Because of the wonder that is Logos, I was able to read some of this amazing commentary, Be Committed by Warren Wiersbe. He said something that just completely enraptured me, so I want to share it with you:
When trouble comes to our lives, we can do one of three things: endure it, escape it, or enlist it. If we only endure our trials, then trials become our master, and we have a tendency to become hard and bitter. If we try to escape our trials, then we will probably miss the purposes God wants to achieve in our lives. But if we learn to enlist our trials, they will become our servants instead of our masters and work for us; and God will work all things together for our good and His glory (Rom. 8:28).
I'll share with you a bit of imagery that I feel the Holy Spirit has given me. I think of things that I am learning in terms of a composter, like this:
Imagine that inside there is soil, rich because of all of the previous things added. When God is teaching me something new, it's like throwing some eggshells and banana peels (or whatever else) into the composter. It starts out looking like stanky chunks of garbage, seemingly useless, but as I live it out and see it applied in my life and continually converse with God about it, He's turning the composting bin over and over- at varying rates of speed- and the trash slowly breaks down into something useful. Over time it's in little pieces, spread throughout the soil, making me that much more of a fertile place for God's glory to grow. I love that image!

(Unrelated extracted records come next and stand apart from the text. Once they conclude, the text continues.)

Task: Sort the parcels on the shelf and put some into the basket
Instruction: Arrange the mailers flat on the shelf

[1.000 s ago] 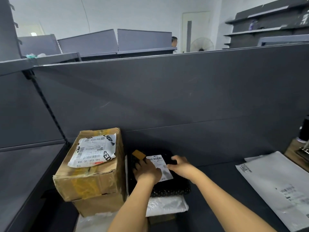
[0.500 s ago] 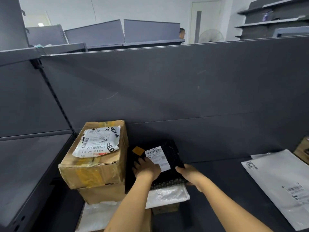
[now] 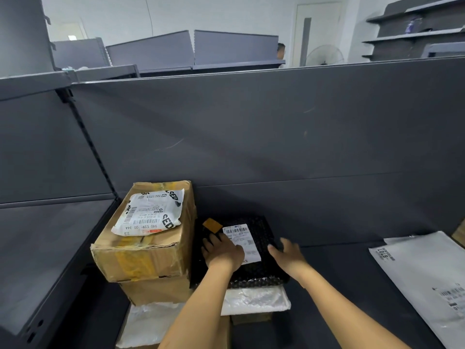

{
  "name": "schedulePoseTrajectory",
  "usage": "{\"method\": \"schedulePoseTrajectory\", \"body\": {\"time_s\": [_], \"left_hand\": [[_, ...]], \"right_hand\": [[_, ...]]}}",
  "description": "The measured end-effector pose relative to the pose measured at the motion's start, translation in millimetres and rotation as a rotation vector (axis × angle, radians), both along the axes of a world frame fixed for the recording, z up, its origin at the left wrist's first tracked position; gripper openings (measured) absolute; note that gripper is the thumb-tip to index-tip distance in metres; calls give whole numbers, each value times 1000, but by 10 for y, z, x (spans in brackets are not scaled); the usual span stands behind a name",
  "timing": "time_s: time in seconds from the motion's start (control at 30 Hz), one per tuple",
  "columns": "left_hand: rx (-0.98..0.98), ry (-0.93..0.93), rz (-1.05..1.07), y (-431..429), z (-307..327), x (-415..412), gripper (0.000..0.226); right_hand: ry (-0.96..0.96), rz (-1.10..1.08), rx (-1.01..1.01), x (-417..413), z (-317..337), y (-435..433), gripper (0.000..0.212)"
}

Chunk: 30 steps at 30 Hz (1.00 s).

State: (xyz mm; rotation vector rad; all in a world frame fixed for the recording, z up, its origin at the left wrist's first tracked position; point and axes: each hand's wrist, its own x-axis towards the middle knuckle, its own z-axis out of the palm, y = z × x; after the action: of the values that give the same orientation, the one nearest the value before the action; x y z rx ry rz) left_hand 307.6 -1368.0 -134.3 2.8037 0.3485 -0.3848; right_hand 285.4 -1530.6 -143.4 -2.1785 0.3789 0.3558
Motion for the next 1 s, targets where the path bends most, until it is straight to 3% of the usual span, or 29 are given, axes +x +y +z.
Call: {"method": "schedulePoseTrajectory", "body": {"time_s": [0.17,0.57,1.0], "left_hand": [[-36,-52,-11,-37,38,22,74],[-5,-101,-39,-31,42,-12,73],[2,-188,-110,-143,137,-32,64]], "right_hand": [[-30,93,-2,73,130,52,62],[9,76,-1,37,78,68,61],[-81,69,-66,30,88,25,56]]}}
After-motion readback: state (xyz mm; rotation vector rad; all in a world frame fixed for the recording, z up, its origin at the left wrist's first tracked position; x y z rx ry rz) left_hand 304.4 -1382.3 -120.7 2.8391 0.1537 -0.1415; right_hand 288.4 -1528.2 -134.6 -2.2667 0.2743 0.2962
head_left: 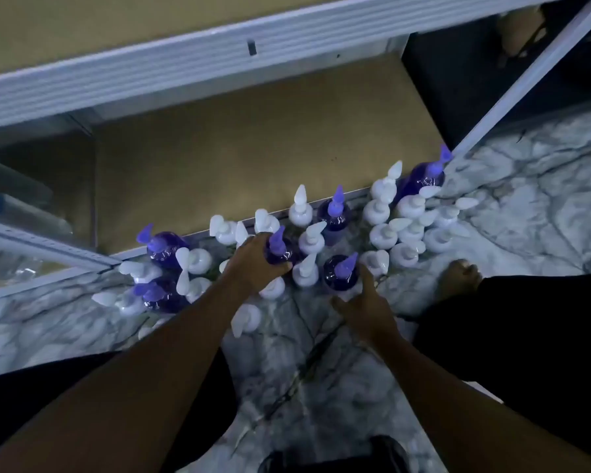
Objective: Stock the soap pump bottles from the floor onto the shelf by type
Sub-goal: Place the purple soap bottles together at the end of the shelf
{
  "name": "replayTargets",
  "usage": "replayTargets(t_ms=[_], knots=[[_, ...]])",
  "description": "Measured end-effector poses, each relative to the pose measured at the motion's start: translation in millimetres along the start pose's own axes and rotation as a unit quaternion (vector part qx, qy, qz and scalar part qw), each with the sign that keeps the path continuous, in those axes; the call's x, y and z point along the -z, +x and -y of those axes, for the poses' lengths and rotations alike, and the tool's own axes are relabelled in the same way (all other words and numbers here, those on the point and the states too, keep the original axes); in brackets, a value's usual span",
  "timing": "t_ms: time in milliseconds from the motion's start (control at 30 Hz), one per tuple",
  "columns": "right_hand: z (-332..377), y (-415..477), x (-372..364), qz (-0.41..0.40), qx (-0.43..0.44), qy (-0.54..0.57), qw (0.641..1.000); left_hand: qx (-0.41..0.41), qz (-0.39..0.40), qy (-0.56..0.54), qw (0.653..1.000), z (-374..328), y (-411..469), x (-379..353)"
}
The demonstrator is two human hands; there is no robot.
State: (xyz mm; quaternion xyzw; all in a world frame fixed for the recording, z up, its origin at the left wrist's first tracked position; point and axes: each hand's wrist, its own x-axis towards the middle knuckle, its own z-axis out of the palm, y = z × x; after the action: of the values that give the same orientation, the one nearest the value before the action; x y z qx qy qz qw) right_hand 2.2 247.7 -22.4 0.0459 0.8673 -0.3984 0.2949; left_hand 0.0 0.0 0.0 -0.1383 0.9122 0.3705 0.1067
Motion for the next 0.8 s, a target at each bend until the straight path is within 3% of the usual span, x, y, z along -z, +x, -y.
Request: replayTargets(t_ms=[500,800], knots=[[-9,41,1,-0.004,0.03,-0.05,0.998,0.067,0.06,0.089,0.992,13,37,-14],[-4,34,12,-0.01,0.067,-0.079,0.995,0.063,0.036,0.08,0.994,3,28,-7]])
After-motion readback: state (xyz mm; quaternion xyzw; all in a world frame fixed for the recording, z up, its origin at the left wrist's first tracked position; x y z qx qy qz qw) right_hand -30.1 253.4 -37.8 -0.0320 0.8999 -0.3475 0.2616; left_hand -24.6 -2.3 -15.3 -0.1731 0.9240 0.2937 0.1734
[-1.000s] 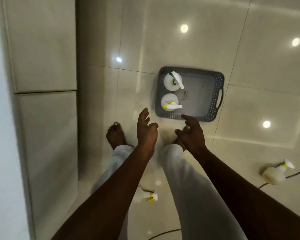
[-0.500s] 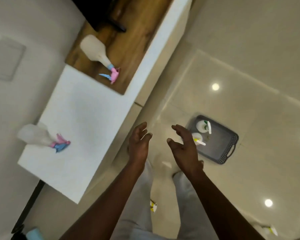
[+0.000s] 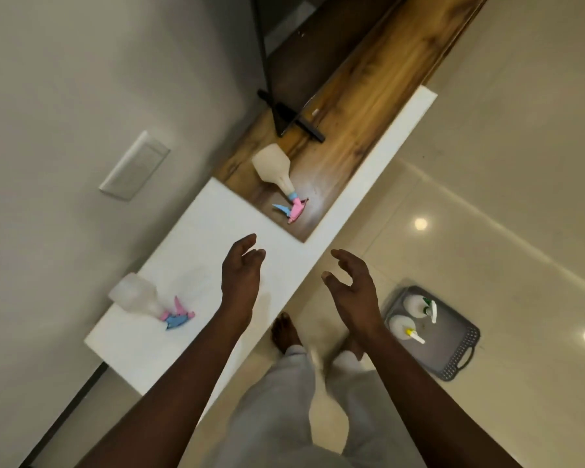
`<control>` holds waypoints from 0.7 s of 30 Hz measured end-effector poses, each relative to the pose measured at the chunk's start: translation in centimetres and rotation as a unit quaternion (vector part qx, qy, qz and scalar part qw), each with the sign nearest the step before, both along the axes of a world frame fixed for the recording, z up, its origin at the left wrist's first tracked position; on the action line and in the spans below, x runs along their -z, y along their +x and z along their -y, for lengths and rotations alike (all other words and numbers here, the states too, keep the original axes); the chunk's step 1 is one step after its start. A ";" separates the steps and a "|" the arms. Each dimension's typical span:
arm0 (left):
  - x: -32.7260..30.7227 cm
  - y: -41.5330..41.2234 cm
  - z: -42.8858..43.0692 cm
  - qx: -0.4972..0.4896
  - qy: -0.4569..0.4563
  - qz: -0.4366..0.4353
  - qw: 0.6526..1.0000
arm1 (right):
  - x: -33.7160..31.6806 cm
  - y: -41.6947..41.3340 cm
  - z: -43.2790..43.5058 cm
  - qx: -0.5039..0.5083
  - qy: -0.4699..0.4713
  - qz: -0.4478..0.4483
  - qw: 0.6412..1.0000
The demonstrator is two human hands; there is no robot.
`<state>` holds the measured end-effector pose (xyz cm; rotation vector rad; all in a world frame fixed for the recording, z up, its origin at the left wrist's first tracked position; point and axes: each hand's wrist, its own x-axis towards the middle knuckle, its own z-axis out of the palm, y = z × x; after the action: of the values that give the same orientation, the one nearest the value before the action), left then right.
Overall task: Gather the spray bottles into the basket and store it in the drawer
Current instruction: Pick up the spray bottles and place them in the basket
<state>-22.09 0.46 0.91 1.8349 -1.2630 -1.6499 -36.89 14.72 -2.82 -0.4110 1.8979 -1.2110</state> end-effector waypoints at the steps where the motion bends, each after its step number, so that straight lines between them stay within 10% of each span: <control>1: 0.0 -0.2 1.2 0.005 -0.007 0.003 1.000 | 0.0 -0.4 1.1 -0.004 0.001 0.003 1.000; 21: 10.5 -8.0 17.8 -0.032 0.037 0.011 0.999 | 7.0 -12.0 24.6 -0.219 0.057 -0.013 0.974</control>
<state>-30.13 -17.33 -9.62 1.9220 -1.1551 -1.6673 -48.90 -9.85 -9.85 -0.7410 1.7658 -0.8033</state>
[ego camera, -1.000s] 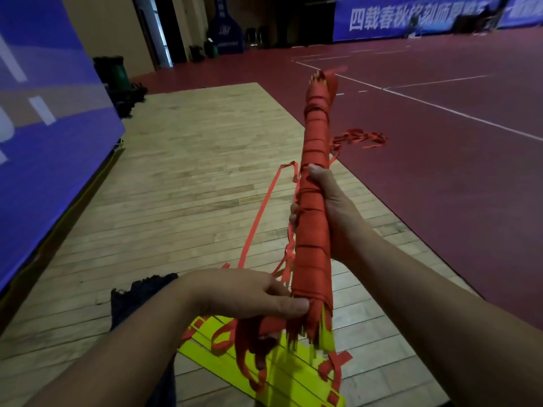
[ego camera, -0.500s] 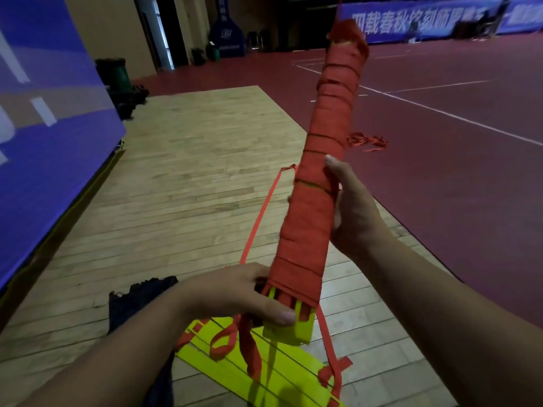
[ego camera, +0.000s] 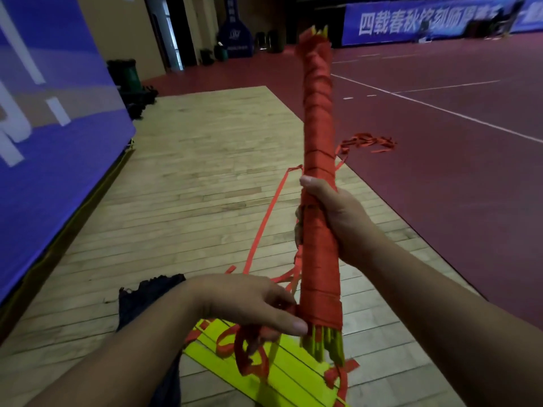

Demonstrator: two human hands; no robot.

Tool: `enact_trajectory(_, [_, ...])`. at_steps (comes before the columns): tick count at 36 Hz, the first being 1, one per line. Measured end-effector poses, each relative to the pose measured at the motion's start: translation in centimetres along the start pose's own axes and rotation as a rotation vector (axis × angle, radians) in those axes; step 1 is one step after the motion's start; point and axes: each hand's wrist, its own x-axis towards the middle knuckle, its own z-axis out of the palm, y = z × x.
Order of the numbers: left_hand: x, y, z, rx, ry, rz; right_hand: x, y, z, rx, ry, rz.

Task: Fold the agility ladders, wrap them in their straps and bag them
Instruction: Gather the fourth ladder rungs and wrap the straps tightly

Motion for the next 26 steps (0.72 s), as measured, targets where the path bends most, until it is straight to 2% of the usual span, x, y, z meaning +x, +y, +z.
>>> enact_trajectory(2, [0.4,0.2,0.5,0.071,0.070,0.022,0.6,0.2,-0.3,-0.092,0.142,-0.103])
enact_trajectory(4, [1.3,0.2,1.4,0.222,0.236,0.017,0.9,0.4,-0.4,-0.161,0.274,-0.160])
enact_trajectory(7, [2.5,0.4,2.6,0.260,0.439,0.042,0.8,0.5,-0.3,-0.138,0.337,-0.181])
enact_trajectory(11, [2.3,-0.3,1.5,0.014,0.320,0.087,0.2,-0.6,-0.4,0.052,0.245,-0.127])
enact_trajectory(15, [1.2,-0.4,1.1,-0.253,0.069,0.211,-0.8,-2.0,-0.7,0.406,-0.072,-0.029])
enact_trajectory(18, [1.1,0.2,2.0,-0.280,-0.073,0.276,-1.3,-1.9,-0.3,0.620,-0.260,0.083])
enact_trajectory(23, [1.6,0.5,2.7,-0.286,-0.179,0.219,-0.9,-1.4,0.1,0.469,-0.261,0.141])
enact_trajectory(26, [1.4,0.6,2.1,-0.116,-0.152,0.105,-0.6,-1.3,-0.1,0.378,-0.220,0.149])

So this is in my composter, now. This month, after many months of excess, we're suddenly facing a month of not enough money just as God has called us to, in faith, increase our giving.
Will I "endure", just trying to get through, feeling frustrated and bitter against God all the while because this feels like punishment and it seems unfair? How could He call us to give more faithfully, generously, and sacrificially and we obey but then have unexpected bills and unanticipated lower paychecks come our way?
Will I "escape", ignoring our finances and hiding in TV/mindless internet browsing/video games (my sinful heart loves hiding by playing the Sims 3- a good game when it's not played out of idolatry, mind you- for 8, 10, 12 hours at a time) or even "good things" like church and relationships and the like, just hoping that somehow eventually it will all just be ok but not ever wanting to actually face and deal with it?
Will I "enlist", seeing this as an opportunity to trust God, to go to Him like a young daughter to her father, telling Him all that is on my heart and asking Him to increase my belief that He is good, a God of steadfast love, gentle, and worthy of my worship no matter the circumstance?
I pray that I will enlist, and enlist well. Your prayers are appreciated. Enlisting is the only way for that which appears to be garbage to end up being something amazing, for Jesus' glory made manifest in me. Enduring and escaping show the compost materials to be what they are- rotten garbage, bringing death and not life. The trinitarian God alone can take that which seems utterly hopeless, worthy of a landfill, and turn it to something glorious, a garden of breathtaking beauty.
Did I just add something to your compost bin? Lord willing, I sure hope so!